I like heist movies, and the more complicated the crime, the better. The heist at the center of “Den Of Thieves” certainly qualifies, but it gets bogged down in too much plot nonsense.
The hero is Nick Flanagan, played by Gerard Butler, head of the Los Angeles Sheriff’s Department major crimes squad. Calling him the hero doesn’t mean he’s all good. Nick and his fellow elite cops aren’t above kidnapping and torturing to get the information they need.
Pablo Schreiber plays the villain, simply known as Merrimen, an ex-Marine and ex-con who has put together his own elite team, including Curtis “50 Cent” Jackson, and a driver played by O’Shea Jackson Jr. (Ice Cube’s son, who played his father in “Straight Outta Compton” last year). You probably won’t recognize anyone else in the cast, but if you look closely, you might spot a very small part for Eric Braeden, who has been on the soap opera “The Young and the Restless” for 38 years, and also starred in one of my guilty pleasures, the 1970 sci-fi thriller, “Colossus: The Forbin Project.”
I won’t give away any details of the heist in “Den Of Thieves” except to say it involves the LA branch of the Federal Reserve, the only bank in that city that’s never been robbed. The intricacies of the plan are fascinating and captured on screen very well by first-time director Christian Gudegast, who also wrote the movie, as well as “London Has Fallen,” which also starred Butler.
I enjoy when movies like this keep part of the plan secret from us and then catch us by surprise with something we didn’t know until the very end (e.g. “Ocean’s Eleven”). “Den Of Thieves” pulls that off pretty well, as well as the gun battles that bookend the movie, beginning in the very first scene where Merrimen and his crew hijack an armored truck outside a donut shop.
Unfortunately, as with Aaron Sorkin directing his own script for “Molly’s Game,” there was no one around to cut out extraneous parts of the plot.
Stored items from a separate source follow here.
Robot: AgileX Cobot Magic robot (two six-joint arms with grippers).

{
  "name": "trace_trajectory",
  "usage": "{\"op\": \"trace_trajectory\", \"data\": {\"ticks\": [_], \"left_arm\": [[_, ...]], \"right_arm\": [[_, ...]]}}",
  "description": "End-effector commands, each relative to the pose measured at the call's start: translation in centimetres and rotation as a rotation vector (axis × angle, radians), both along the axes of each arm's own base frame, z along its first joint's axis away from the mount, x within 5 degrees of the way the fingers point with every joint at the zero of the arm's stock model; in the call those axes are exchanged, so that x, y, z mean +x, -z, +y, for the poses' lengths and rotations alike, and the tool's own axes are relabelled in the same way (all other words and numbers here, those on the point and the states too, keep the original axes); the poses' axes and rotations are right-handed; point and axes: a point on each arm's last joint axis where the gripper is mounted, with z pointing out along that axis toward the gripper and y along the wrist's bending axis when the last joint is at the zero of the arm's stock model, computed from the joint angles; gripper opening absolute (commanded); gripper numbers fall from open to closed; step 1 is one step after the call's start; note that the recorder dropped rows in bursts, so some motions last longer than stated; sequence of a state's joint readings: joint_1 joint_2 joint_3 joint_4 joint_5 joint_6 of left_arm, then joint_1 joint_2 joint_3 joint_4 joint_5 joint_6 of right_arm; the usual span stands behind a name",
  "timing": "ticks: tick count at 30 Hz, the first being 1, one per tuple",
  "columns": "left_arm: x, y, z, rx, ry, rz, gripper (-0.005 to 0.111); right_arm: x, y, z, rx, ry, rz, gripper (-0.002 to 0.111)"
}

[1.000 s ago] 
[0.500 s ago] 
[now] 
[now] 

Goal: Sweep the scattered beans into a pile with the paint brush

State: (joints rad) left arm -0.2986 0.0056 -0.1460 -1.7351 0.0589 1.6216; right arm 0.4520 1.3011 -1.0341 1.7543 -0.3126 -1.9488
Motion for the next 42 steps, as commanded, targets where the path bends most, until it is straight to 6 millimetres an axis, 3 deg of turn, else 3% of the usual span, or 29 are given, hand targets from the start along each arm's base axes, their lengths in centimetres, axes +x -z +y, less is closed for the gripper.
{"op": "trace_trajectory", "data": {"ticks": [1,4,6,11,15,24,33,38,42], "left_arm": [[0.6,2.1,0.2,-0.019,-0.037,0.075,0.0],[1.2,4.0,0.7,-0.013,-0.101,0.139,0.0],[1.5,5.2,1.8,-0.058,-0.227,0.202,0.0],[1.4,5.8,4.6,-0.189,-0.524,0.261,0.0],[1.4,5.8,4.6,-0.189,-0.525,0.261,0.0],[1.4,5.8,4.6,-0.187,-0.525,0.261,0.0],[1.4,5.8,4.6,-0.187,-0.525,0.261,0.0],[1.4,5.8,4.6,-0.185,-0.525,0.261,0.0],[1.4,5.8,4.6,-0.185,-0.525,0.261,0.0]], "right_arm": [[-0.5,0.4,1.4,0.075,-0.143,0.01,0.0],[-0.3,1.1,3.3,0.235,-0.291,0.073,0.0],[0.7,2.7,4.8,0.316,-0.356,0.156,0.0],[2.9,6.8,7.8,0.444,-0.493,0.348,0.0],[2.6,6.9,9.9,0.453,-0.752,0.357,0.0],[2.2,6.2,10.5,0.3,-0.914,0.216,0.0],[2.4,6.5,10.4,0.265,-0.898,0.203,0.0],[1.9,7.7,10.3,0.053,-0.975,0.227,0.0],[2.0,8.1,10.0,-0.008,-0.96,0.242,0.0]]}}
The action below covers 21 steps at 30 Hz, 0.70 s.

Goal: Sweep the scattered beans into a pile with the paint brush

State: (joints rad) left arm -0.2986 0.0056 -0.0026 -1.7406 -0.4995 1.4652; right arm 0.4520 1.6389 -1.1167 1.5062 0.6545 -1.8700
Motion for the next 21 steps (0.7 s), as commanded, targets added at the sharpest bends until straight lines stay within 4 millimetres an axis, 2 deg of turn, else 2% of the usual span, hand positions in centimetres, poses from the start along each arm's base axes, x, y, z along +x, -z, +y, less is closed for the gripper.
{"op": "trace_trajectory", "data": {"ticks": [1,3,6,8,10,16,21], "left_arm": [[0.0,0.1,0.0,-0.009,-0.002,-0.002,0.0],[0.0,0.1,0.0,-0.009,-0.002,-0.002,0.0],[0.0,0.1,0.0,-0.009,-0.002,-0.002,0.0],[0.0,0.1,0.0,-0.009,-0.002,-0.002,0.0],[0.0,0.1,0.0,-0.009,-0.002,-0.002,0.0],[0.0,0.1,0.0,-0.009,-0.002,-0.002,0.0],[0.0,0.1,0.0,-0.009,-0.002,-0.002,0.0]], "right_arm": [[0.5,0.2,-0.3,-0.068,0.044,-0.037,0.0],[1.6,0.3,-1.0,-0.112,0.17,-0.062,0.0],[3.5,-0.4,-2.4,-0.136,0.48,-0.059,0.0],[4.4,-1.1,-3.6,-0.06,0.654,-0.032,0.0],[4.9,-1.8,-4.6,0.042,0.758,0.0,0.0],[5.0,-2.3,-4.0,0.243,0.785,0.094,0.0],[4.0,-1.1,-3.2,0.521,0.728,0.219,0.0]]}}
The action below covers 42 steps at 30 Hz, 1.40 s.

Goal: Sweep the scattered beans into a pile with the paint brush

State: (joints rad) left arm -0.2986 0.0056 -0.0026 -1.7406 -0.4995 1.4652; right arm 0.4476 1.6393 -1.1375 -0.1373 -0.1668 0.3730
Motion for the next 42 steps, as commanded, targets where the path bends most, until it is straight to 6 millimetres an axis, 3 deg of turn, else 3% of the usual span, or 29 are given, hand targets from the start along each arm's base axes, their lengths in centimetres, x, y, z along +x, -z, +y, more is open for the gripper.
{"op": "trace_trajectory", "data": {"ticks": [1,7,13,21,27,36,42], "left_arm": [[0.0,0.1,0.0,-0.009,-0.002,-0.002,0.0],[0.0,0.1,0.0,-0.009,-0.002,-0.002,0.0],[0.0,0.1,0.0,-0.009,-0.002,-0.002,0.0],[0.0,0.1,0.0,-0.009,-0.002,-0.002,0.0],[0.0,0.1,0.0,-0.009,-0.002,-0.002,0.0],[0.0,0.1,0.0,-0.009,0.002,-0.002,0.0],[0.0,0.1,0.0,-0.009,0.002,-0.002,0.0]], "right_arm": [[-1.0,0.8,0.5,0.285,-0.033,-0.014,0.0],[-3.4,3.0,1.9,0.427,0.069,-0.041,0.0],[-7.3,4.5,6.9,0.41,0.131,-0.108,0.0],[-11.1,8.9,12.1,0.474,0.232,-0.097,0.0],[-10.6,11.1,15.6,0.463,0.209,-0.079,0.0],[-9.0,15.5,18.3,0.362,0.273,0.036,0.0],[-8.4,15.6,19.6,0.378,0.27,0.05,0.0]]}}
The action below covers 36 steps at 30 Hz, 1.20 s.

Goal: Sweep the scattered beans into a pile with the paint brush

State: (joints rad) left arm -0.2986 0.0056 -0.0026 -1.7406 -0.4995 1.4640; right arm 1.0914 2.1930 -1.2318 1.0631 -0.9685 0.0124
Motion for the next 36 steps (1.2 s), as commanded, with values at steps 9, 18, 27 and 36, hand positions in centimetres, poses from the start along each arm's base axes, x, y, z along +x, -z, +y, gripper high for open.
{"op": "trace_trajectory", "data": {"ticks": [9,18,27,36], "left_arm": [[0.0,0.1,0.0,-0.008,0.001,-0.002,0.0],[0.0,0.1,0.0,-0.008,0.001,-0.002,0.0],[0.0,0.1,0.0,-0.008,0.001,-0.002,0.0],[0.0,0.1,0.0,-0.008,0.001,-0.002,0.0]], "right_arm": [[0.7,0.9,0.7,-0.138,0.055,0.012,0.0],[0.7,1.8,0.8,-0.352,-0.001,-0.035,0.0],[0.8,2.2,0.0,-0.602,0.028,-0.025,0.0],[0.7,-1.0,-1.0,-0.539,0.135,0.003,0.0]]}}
Thus, “Den Of Thieves” becomes yet another movie bloated to two hours and twenty minutes by irrelevant subplots. One involves Nick’s troubles with his wife and daughters, another shows us 50 Cent at home scaring the crap out of the boy who’s taking his daughter to the prom. Both subplots have nothing to do with the main story line and should have been left out.
Similarly, there are a couple of scenes where Nick and Merrimen meet face-to-face for verbal showdowns that reminded me of Pacino and DeNiro going heads-up in Michael Mann’s “Heat.” In “Den Of Thieves,” one of those confrontations takes places in a Japanese restaurant where Nick gives away the identity of his informant, a plot reveal that’s even more unnecessary than the entire scene in the first place. Gudegast also uses some titles early on to tell us the names of some characters and the places around LA where the movie takes place, but they’re in the same font and used so randomly that at times I couldn’t tell which was which.
There’s a good movie somewhere inside “Den Of Thieves,” but it got lost in a sea of bilge. I give it a 5 out of 10.